My name is Jill. I live in Colorado, with my husband Paul, and two sons, Cody and Michael. ASAP has been a blessing to us all.

In 2006, our youngest, Michael, was pre-diagnosed with spina bifida, by a new pediatrician at a normal check up. After several days of intense tests at Children’s Hospital, and massive amounts of prayer from friends and family, we learned that it was an incorrect diagnosis. Both of us being teachers, we had already researched projects and associations, such as yours, to educate ourselves about the condition. We were so thankful that he would not face certain challenges but had no idea how much that incident would prepare us for a future journey.

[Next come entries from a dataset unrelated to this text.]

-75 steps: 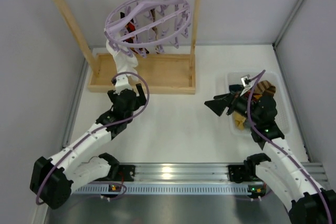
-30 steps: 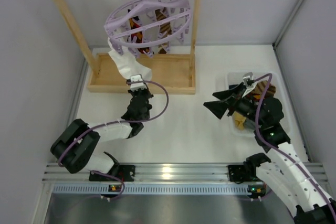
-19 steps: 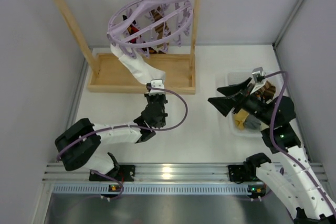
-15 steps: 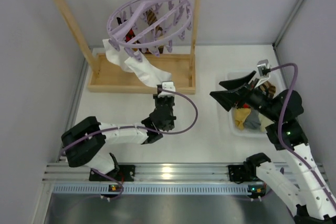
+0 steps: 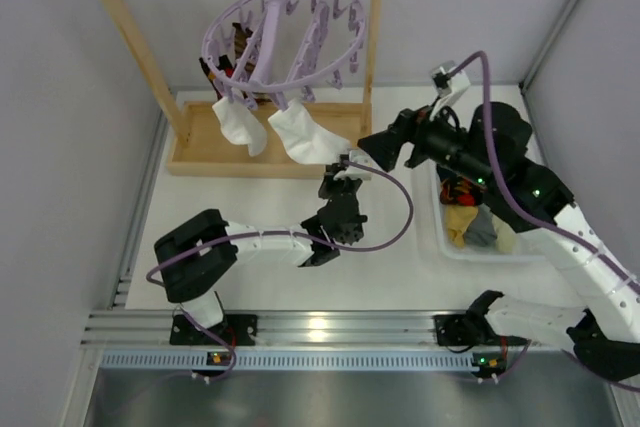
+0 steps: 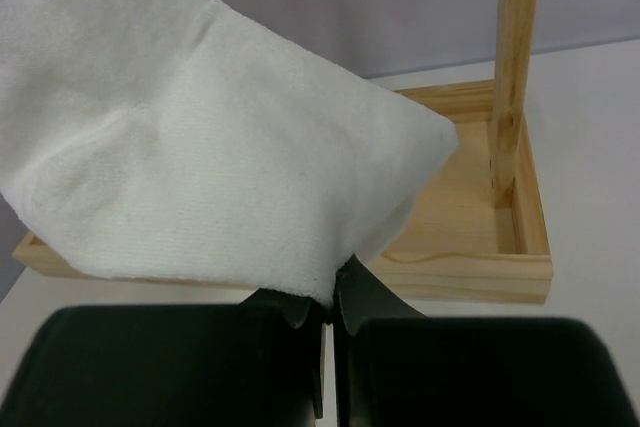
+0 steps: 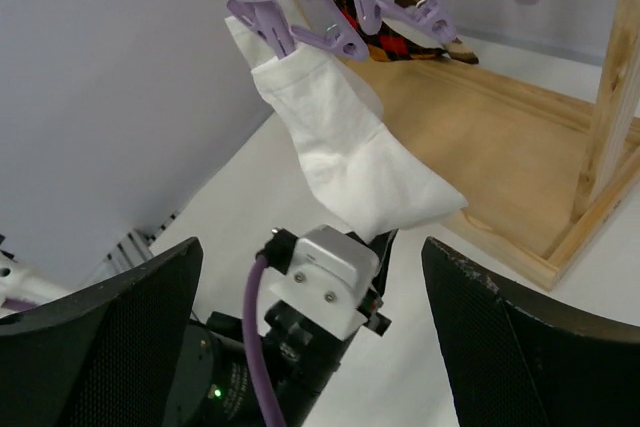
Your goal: Remove the socks clipped to the hanger
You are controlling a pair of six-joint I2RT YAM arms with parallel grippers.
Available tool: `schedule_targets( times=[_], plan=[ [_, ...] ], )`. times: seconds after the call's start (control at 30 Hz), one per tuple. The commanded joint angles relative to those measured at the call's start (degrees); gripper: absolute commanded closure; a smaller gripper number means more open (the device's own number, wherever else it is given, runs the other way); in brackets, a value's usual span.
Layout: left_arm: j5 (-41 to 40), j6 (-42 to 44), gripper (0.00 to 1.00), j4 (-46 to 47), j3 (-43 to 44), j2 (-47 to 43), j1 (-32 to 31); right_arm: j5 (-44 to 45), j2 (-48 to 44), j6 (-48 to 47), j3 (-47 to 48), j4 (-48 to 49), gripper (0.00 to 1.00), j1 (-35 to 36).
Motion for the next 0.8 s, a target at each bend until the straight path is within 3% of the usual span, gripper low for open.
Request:
schedule_targets(
  times=[0.0,0.23,0.6,0.77],
  plan=[
    [0.9,3.4,1.0,0.8,4.5,2.9,-0.2,17.9,5.9,-5.3,8.0,-8.3,0.14,7.9],
    [2.4,9.5,1.0,0.8,12.4,11.8,-1.3,43.1,20.1,-9.3,20.3,-12.4,0.14,23.1],
    [3.0,16.4,1.0,0.8,19.8,16.1,-3.9,60.6,38.1,-18.8,40.1,-15.6,0.22,28.5],
    [3.2,17.2,1.0,0.8,20.8,16.1,-4.5,65.0,43.6,-26.3,44.2,-13.8,0.25,28.6]
  ],
)
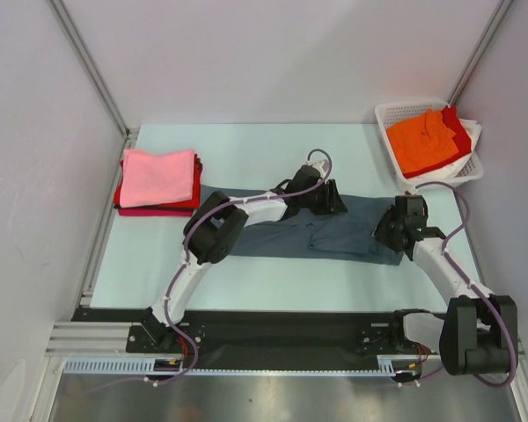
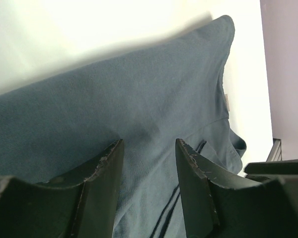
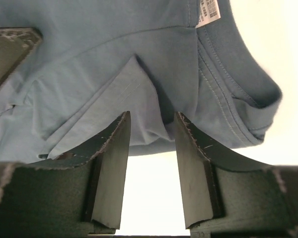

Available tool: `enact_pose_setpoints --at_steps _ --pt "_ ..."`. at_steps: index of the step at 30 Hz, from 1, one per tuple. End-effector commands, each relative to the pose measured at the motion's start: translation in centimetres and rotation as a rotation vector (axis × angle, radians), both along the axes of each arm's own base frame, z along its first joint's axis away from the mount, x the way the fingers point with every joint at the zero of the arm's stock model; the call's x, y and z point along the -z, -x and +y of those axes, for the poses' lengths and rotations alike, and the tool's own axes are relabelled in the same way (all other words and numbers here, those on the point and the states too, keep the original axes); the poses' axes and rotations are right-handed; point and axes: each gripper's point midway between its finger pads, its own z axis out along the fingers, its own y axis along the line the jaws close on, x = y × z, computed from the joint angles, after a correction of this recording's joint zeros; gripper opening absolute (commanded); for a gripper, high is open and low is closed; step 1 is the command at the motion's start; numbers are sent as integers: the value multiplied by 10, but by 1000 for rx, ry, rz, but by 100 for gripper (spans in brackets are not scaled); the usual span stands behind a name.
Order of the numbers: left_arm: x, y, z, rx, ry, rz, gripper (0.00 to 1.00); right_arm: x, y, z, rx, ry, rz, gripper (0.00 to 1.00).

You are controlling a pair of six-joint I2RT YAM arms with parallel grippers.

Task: Fold and stack the t-shirts
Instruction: Fold the tshirt

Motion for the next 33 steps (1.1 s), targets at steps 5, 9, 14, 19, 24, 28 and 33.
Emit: enact_pose_setpoints --at_steps 5,9,14,19,24,28,33 --pt "-22 -9 -4 9 26 -52 52 8 -14 2 -17 12 -4 42" --pt "-22 -9 -4 10 27 -50 52 17 -9 2 -22 12 14 35" --pt "-21 -9 -4 10 26 -49 52 15 -2 7 -41 -14 18 2" --pt "-20 -9 -4 10 26 -49 52 20 10 7 -42 -14 49 1" --pt "-20 -10 -4 9 30 -46 52 21 18 7 -33 -28 57 0" --pt "-20 -10 -5 10 32 -45 52 27 25 -6 27 -11 85 1" --pt "-20 -11 -6 10 34 -47 52 31 30 -12 52 -27 108 2"
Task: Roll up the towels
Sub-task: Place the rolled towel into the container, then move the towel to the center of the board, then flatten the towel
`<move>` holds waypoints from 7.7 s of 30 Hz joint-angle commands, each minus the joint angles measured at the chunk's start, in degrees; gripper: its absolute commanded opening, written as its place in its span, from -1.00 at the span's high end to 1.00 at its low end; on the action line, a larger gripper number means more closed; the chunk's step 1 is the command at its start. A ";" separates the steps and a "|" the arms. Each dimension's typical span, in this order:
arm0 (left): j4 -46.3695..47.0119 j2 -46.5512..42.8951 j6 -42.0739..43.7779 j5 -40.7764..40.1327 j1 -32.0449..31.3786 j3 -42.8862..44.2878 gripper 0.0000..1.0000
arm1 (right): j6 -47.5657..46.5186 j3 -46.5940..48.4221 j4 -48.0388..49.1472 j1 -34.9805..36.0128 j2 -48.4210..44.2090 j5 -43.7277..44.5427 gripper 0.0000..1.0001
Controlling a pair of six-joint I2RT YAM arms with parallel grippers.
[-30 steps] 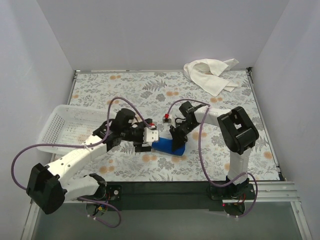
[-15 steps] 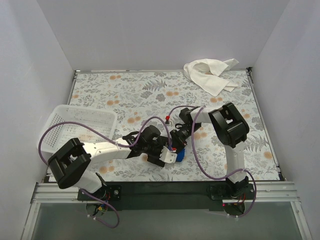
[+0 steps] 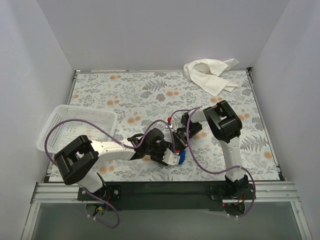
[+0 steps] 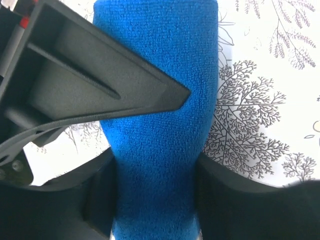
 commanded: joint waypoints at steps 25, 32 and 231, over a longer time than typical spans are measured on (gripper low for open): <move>-38.27 -10.41 -14.38 12.08 14.32 23.47 1.00 | 2.79 11.61 -9.59 -23.60 -19.81 6.40 -0.97; -54.35 -6.63 -14.04 19.73 42.35 39.32 1.00 | 3.41 12.23 -10.20 -25.91 -24.56 10.27 -0.97; -31.33 21.34 -31.37 23.78 22.44 35.12 -0.37 | 7.10 7.23 25.31 -34.79 -14.90 62.30 -0.14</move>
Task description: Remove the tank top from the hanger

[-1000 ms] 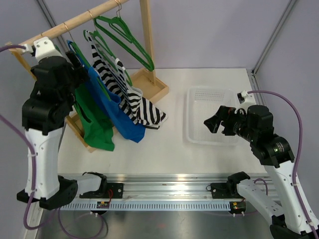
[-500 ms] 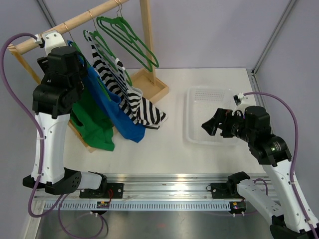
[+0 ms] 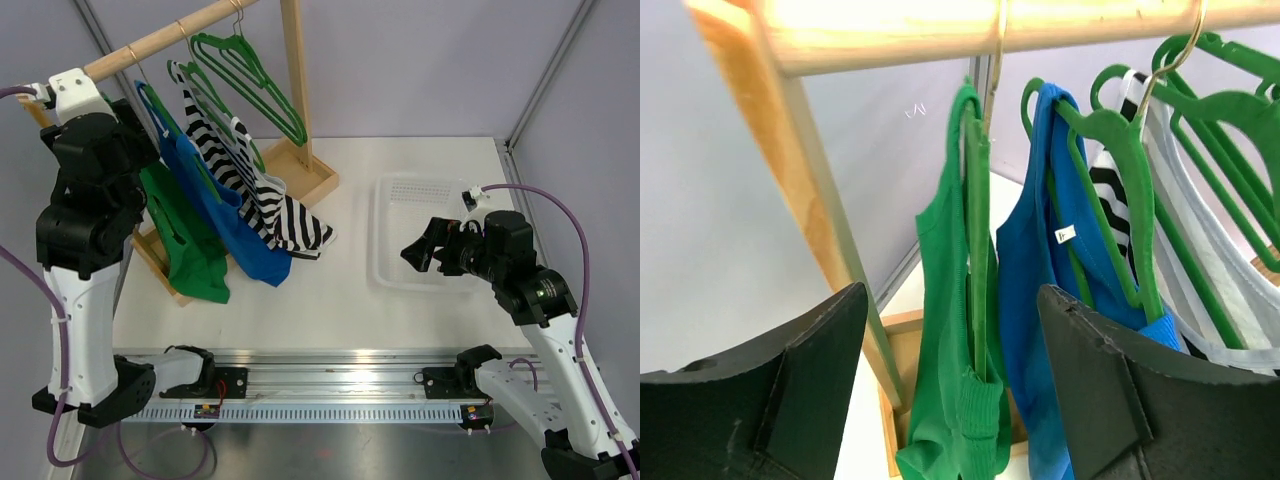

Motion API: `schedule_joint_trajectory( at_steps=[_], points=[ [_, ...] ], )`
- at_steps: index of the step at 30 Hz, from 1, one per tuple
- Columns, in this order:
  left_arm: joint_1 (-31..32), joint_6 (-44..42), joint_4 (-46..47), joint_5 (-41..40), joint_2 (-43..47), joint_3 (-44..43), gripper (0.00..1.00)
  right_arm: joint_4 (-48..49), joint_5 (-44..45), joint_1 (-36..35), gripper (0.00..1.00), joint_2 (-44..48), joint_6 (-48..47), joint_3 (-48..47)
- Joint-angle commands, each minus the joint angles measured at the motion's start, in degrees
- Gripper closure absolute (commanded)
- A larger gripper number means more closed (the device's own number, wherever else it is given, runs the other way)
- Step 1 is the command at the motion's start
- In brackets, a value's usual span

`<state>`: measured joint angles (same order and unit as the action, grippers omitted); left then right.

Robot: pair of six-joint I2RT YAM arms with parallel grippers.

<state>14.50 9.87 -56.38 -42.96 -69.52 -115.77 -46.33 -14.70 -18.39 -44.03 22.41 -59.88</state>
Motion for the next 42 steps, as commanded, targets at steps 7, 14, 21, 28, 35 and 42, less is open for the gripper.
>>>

In early Spring of 2008, our oldest son, Cody, was playing ice hockey. Even though he had open heart surgery at the age of 2 to repair an ASD, he was a healthy young man, involved in every sport possible. During a hockey game, he received an injury that split his helmet in half. Medical staff examined him and diagnosed him with a concussion. But as days went by, Cody’s symptoms were not dissolving. He had new and more severe symptoms. His doctor ran more tests and within hours, Cody’s results were sent to a specialist at Children’s Hospital. The diagnosis came back as Chiari malformation. Although it is the mildest form of Chiari, Cody was devastated. He had symptoms for quite a while, but blew them off to sport injuries. After all, he was young and at an age where he felt invincible. He had traveled the world to build orphanages, give care to, and feed the homeless. He was graduating high school the following year and was making college plans, but suddenly he saw all of that coming to a complete halt.
We needed to educate him about this condition.

So we headed back to your website, and shared every ASAP newsletter with Cody. He met some fabulous (and one not-so fabulous) doctors, and found resources for support. But it was your website and personal stories from those battling similar daily challenges that helped the most. Even though our case is one of less severity, in our minds, that does not lessen the pain. However, we are so blessed: blessed to have found your project and the wonderful people fighting each day to conquer Chiari.

Since Cody’s diagnosis, he successfully graduated from high school at the top of his class. He has sailed on a medical ship in the South Pacific and delivered a baby in Papua New Guinea through the organization, Youth With A Mission. (It was his first Chiari visit to Children’s Hospital when he realized he wanted to help others and work in medicine.) Over the past year or so, he has been taking general ed college classes on line. In 2013, he moved out and got an apt with a friend. He works in a restaurant and plays his guitar in church. He has adapted well, and knows his limits.

At a family dinner just last month, Cody announced that he is going to apply to Nursing School. “After all,” he says, “the world needs way more male nurses!” (He has kept a great sense of humor through everything.) We couldn’t be more proud. We believe that everything happens for a reason, and if this “thorn” of Cody’s is the impetus of him helping others, then we will take it with grateful hearts.

We can’t thank you enough for what you do. My husband and I are both middle school teachers and will retire in the next few years. We hope to be involved in ASAP in some way when time allows. Who knows what we could get going in Denver!!